**Task brief**
A single number is required: how many lines of the listing below include the word "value".
(Provided records begins)
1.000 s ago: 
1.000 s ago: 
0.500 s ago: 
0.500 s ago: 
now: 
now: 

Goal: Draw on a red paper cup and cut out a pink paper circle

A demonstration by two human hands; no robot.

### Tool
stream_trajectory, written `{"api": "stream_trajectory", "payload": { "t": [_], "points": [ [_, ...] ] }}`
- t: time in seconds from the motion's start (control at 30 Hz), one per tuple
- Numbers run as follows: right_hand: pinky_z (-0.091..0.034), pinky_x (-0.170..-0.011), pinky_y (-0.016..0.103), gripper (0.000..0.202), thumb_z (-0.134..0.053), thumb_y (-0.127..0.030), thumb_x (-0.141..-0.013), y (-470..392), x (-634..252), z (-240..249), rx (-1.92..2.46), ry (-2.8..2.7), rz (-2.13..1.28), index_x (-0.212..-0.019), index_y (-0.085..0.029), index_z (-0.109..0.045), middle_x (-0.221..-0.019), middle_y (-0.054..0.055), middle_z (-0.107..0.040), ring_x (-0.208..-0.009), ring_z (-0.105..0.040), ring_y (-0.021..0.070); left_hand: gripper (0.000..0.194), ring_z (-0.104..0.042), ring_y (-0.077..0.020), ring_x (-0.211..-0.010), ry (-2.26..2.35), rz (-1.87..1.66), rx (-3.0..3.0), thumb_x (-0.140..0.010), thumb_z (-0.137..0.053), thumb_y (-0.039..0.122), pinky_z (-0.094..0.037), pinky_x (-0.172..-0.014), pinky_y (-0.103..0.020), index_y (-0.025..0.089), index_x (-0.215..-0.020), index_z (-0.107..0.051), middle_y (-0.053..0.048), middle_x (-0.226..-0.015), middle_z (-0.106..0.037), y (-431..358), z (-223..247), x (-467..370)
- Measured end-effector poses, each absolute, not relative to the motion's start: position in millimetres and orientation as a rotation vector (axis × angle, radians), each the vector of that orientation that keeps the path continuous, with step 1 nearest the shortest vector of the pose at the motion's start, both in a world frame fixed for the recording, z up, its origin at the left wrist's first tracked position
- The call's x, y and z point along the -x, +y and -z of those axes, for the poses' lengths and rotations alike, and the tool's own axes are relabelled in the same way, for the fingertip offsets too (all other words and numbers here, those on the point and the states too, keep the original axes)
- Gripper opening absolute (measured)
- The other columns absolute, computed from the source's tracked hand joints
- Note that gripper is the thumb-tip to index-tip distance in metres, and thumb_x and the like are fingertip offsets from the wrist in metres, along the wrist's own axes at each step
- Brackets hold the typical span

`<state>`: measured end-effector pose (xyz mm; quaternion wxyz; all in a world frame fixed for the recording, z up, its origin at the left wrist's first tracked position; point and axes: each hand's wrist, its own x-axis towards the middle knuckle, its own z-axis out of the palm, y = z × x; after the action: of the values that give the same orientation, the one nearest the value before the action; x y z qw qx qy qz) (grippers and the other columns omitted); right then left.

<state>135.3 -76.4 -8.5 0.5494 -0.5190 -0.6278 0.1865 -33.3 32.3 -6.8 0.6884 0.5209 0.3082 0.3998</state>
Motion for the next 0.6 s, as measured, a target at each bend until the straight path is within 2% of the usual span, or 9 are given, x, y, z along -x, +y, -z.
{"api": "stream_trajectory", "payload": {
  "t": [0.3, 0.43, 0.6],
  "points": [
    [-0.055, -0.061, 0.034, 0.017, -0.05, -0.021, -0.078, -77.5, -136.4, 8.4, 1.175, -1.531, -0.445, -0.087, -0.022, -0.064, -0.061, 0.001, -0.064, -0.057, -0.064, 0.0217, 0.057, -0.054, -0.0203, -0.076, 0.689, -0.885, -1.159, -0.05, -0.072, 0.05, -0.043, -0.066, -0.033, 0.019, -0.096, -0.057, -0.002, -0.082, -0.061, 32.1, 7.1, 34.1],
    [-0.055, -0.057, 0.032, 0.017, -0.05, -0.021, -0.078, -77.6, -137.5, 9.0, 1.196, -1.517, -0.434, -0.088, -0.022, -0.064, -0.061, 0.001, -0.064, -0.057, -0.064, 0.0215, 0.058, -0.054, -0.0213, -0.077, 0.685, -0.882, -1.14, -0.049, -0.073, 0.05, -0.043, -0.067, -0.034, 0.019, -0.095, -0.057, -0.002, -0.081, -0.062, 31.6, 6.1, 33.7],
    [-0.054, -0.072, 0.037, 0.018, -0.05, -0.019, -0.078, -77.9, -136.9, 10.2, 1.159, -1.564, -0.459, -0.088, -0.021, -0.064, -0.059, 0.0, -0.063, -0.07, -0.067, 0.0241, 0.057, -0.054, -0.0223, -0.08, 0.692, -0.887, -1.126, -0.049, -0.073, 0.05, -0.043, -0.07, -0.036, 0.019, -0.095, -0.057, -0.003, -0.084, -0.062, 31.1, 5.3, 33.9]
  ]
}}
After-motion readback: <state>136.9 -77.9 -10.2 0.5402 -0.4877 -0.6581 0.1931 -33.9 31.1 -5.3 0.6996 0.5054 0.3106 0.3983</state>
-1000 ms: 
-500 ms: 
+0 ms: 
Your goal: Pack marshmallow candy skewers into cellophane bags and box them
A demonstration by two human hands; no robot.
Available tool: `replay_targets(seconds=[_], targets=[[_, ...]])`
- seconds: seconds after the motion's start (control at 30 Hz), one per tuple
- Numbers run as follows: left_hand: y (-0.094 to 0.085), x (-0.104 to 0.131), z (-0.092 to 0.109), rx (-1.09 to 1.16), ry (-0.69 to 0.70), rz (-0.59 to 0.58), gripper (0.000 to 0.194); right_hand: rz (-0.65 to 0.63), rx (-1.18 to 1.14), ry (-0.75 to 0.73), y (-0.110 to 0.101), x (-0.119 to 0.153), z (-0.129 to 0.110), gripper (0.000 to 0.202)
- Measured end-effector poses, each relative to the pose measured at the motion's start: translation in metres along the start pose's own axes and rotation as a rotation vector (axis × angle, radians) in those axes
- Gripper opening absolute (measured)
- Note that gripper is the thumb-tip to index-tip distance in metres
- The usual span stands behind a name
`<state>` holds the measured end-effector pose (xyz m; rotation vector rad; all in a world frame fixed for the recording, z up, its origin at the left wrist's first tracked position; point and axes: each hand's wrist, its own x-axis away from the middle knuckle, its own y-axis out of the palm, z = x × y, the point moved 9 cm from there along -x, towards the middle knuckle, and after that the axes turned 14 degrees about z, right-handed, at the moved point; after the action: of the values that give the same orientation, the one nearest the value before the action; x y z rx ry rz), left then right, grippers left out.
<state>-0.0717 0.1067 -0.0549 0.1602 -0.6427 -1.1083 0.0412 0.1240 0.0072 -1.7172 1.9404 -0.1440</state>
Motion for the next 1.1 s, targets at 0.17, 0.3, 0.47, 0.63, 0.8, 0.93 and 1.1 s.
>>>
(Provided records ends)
**Result for this exercise**
2